■ TASK STATEMENT
Copy every line of the data below exactly as given, except for the pictures.

─── COLLECTED DATA ───

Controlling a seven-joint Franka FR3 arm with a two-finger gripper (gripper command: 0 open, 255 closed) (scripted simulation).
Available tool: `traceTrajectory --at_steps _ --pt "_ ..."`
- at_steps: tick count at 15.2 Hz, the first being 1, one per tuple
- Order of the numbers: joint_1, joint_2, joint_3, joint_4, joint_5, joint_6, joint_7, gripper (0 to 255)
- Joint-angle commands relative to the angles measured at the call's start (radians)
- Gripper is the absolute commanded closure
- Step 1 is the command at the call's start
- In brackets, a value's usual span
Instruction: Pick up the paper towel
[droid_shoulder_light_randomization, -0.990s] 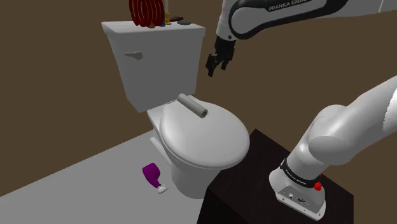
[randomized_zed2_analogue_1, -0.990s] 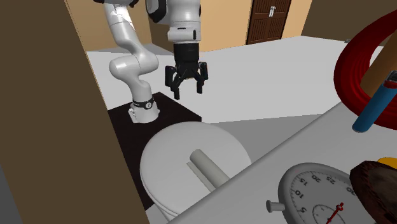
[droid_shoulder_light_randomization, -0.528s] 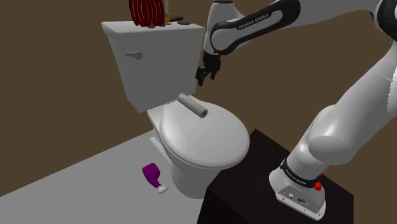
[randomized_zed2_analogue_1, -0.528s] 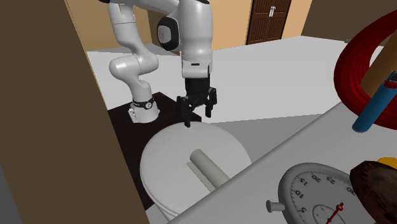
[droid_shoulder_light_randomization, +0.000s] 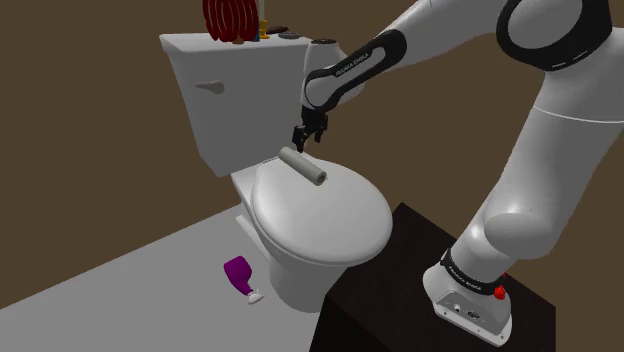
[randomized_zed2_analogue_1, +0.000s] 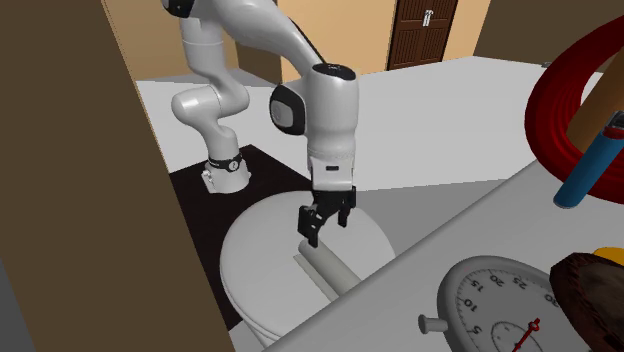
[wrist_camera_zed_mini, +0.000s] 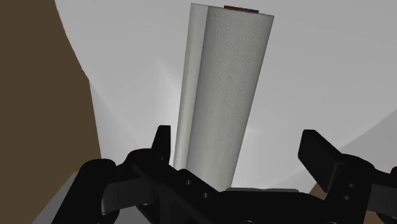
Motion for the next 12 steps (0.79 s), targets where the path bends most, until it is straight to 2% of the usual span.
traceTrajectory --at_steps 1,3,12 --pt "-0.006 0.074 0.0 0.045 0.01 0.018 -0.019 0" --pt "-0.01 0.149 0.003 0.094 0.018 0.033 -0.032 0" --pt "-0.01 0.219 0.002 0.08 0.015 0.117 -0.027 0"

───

■ WRITTEN SOLUTION
Controlling a seven-joint Franka FR3 arm with a two-finger gripper (gripper command: 0 open, 255 closed) (scripted simulation).
Available tool: `traceTrajectory --at_steps _ --pt "_ ..."`
- at_steps: tick count at 15.2 Hz, the first being 1, one per tuple
- Order of the numbers: joint_1, joint_2, joint_3, joint_4, joint_5, joint_6, joint_7, gripper (0 to 255)
- Joint-angle commands relative to the angles measured at the call's start (radians)
- Gripper is the absolute commanded closure
- Step 1 is the command at the call's start
- In brackets, a value's usual span
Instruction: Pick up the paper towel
[droid_shoulder_light_randomization, -0.990s] 
[randomized_zed2_analogue_1, -0.990s] 
[droid_shoulder_light_randomization, -0.528s] 
[randomized_zed2_analogue_1, -0.528s] 
[droid_shoulder_light_randomization, +0.000s] 
[randomized_zed2_analogue_1, +0.000s] 
[wrist_camera_zed_mini, +0.000s] 
Motion for the next 12 steps (0.79 s), targets where the path bends most, until it is straight to 2% of the usual span.
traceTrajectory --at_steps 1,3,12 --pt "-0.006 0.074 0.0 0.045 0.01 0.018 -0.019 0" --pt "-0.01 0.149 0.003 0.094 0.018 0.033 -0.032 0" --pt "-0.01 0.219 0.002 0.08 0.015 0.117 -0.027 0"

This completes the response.